- [Problem] Transcribe the following entries word for word. End with the line where "If you could segment the **grey" appears.

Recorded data

--- START ---

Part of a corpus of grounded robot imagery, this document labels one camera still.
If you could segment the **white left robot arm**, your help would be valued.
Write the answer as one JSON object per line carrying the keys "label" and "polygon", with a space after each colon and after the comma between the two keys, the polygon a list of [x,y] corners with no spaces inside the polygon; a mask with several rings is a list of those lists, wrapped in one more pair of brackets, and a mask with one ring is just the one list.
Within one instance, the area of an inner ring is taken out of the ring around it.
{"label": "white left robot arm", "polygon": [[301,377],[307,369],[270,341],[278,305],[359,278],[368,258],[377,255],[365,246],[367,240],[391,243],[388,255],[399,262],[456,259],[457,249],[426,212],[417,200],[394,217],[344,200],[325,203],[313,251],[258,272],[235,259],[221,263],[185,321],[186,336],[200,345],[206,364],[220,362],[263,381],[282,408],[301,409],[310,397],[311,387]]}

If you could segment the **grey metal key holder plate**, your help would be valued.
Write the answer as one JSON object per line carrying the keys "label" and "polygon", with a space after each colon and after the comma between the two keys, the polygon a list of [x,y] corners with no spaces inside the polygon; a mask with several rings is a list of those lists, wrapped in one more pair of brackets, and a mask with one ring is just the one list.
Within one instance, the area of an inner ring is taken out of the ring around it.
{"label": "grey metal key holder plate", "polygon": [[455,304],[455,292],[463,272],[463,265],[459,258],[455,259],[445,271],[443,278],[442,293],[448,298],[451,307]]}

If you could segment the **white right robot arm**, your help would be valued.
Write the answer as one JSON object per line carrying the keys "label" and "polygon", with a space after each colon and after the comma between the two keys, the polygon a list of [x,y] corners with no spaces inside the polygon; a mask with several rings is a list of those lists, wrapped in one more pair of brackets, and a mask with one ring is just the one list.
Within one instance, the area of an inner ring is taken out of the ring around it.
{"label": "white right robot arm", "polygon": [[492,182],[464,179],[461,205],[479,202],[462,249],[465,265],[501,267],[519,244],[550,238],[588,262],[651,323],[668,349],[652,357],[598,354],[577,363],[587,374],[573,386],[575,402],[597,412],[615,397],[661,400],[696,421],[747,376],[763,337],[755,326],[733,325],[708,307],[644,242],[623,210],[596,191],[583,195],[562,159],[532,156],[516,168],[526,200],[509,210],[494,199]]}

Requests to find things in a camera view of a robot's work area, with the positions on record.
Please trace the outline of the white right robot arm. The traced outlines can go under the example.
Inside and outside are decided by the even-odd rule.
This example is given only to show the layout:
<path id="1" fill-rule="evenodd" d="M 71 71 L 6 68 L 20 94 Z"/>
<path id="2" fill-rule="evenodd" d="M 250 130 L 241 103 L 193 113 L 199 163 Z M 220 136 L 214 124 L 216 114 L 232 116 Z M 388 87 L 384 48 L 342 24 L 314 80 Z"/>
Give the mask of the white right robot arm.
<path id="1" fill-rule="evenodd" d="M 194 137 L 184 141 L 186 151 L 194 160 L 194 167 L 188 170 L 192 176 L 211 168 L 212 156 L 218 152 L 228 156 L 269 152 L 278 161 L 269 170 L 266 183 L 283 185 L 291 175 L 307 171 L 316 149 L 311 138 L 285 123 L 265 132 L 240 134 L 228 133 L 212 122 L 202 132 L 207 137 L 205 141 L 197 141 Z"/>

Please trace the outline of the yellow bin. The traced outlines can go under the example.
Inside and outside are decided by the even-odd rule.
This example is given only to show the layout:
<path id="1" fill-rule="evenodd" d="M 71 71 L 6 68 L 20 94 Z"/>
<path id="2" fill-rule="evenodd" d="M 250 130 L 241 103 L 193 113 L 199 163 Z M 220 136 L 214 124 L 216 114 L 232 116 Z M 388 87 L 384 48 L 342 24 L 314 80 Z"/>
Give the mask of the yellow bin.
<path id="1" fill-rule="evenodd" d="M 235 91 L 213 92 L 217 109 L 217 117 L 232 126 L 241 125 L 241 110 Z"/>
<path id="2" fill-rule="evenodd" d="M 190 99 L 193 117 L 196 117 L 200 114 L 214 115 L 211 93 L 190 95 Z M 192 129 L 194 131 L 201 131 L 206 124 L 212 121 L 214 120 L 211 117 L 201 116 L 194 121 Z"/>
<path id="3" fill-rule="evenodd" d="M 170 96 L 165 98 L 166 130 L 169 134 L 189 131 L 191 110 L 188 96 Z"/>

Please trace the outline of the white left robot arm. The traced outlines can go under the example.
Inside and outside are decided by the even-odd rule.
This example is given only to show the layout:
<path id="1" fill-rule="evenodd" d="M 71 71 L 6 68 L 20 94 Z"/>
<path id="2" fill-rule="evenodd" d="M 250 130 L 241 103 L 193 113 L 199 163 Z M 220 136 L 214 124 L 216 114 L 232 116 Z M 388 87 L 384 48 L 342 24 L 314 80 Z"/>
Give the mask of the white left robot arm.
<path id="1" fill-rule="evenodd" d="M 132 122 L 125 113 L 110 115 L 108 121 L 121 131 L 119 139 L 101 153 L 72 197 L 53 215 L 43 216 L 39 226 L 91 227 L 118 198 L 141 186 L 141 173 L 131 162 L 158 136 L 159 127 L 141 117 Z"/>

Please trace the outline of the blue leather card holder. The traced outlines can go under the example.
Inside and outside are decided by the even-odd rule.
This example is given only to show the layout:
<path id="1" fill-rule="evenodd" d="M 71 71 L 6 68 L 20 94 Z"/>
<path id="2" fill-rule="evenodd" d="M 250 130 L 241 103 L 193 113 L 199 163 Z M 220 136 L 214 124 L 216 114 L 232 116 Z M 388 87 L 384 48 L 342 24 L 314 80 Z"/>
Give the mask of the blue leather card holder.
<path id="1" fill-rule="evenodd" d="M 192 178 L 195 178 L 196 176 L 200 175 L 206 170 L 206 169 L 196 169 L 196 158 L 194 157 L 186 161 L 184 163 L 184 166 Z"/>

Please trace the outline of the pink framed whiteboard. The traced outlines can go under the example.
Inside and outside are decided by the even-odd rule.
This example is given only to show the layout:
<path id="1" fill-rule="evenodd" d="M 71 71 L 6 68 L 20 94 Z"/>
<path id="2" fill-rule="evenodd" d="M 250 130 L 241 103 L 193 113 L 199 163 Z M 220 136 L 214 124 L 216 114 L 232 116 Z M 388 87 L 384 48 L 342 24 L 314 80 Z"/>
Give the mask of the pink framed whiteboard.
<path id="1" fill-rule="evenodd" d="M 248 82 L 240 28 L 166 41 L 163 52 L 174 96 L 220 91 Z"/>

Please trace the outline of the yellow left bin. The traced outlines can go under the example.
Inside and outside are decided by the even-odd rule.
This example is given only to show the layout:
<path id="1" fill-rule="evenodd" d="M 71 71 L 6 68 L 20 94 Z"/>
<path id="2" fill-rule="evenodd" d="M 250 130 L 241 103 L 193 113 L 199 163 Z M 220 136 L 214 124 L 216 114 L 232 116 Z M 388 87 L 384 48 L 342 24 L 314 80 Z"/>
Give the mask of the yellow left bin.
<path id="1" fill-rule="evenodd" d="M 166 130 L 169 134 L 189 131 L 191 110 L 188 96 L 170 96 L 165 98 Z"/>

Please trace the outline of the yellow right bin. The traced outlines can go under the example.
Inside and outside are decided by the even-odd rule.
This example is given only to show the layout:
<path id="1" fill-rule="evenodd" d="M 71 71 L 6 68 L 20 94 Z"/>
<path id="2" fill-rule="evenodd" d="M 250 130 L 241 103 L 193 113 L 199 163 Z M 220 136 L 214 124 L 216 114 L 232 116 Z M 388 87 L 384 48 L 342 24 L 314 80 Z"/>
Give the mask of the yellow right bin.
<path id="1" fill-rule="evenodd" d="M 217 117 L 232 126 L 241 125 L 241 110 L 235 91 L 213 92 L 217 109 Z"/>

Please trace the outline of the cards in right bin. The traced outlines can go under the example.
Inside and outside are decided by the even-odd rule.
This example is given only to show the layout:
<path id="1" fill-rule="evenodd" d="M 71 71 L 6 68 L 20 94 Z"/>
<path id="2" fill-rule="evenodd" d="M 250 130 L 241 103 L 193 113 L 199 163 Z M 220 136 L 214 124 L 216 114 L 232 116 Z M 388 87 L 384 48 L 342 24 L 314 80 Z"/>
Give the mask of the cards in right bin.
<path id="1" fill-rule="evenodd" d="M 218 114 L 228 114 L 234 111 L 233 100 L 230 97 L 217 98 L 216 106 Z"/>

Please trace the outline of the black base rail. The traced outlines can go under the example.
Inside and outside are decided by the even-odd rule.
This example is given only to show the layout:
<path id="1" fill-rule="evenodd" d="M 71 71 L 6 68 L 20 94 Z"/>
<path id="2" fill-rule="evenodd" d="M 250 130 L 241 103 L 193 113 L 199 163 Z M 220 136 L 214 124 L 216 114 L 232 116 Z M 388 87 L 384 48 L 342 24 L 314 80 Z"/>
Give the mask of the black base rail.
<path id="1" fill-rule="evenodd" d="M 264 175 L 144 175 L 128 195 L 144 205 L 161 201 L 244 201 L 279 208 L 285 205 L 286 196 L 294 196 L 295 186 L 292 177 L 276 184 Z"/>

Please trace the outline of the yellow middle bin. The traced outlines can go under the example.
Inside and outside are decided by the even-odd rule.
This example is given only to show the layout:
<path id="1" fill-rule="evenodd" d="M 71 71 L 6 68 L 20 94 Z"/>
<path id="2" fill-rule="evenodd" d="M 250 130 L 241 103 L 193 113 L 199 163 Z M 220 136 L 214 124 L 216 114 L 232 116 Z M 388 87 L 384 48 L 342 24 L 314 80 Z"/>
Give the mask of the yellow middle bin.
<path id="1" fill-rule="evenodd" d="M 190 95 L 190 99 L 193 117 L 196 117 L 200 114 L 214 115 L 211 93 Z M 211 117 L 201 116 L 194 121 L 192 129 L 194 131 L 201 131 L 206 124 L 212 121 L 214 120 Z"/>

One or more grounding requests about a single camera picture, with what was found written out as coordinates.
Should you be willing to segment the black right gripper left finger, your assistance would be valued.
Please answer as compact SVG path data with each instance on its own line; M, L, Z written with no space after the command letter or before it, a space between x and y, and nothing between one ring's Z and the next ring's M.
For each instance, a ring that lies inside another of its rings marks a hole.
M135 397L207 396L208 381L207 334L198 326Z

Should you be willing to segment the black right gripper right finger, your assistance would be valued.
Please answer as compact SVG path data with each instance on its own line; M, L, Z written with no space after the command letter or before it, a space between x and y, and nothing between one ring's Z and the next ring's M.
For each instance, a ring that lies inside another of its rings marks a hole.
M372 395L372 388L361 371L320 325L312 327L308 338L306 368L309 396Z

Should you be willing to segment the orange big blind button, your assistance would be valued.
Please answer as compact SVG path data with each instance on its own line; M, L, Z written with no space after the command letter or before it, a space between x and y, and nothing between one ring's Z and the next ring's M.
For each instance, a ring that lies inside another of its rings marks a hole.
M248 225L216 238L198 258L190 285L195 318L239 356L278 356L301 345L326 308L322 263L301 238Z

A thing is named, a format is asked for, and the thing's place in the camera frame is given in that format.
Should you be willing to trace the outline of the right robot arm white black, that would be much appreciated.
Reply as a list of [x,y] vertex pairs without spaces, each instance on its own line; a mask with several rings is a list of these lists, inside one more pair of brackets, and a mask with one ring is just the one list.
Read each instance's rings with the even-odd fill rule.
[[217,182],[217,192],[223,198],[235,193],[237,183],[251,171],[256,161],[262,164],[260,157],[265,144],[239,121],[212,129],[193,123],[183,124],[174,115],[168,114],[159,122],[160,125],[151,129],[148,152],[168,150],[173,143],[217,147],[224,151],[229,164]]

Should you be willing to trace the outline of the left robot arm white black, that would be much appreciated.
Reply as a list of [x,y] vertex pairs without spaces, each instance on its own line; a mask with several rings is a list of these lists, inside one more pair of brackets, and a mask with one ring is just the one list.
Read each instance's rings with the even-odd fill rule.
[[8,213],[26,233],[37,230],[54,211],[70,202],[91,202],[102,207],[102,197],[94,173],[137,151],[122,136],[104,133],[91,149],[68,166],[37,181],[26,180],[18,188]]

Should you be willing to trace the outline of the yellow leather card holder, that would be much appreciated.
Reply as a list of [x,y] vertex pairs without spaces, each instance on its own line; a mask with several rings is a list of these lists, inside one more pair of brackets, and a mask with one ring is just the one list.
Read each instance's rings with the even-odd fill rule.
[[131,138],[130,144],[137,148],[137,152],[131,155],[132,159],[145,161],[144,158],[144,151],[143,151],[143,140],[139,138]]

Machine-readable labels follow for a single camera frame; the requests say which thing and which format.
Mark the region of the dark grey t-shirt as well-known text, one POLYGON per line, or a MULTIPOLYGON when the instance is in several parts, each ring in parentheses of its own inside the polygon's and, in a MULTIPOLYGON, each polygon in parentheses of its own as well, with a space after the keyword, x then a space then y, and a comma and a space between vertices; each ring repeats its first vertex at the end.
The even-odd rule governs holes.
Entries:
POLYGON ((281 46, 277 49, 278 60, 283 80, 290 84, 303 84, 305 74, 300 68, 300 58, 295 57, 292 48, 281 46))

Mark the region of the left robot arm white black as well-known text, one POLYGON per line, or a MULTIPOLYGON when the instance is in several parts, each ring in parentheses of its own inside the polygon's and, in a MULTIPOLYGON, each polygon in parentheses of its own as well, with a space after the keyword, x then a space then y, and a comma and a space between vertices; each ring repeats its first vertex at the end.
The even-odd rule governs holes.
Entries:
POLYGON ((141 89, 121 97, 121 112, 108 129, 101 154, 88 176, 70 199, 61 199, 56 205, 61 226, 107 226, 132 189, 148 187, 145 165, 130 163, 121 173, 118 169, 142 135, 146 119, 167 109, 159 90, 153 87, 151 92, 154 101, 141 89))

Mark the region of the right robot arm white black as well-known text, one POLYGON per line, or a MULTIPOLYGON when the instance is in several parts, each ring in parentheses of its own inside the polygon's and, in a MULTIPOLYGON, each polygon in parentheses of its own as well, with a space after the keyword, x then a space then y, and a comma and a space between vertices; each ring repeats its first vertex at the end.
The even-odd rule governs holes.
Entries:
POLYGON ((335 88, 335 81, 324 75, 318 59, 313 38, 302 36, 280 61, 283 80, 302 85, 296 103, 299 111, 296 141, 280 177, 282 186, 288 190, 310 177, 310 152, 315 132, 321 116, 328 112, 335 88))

--- END ---

- [Answer space]
Part of a corpus of grounded robot imagery, this document labels one camera still.
If you could segment the **white left robot arm**, your help would be valued.
Write the answer as one JSON object per line carrying the keys "label" and "polygon", with a space after each colon and after the comma between the two keys, the polygon a list of [x,y] corners with no spaces inside the polygon; a mask with several rings is a list of those lists, wrapped in one more pair of brackets, and a mask with one ring is just the one list.
Within one instance, the area of an inner ring is taken out of the ring around it.
{"label": "white left robot arm", "polygon": [[301,377],[307,369],[270,341],[278,305],[359,278],[368,258],[377,255],[365,246],[367,240],[391,243],[388,255],[399,262],[456,259],[457,249],[426,212],[417,200],[394,217],[344,200],[325,203],[313,251],[258,272],[235,259],[221,263],[185,321],[186,336],[200,345],[206,364],[220,362],[263,381],[282,408],[301,409],[310,397],[311,387]]}

If you could segment the **grey metal key holder plate**, your help would be valued.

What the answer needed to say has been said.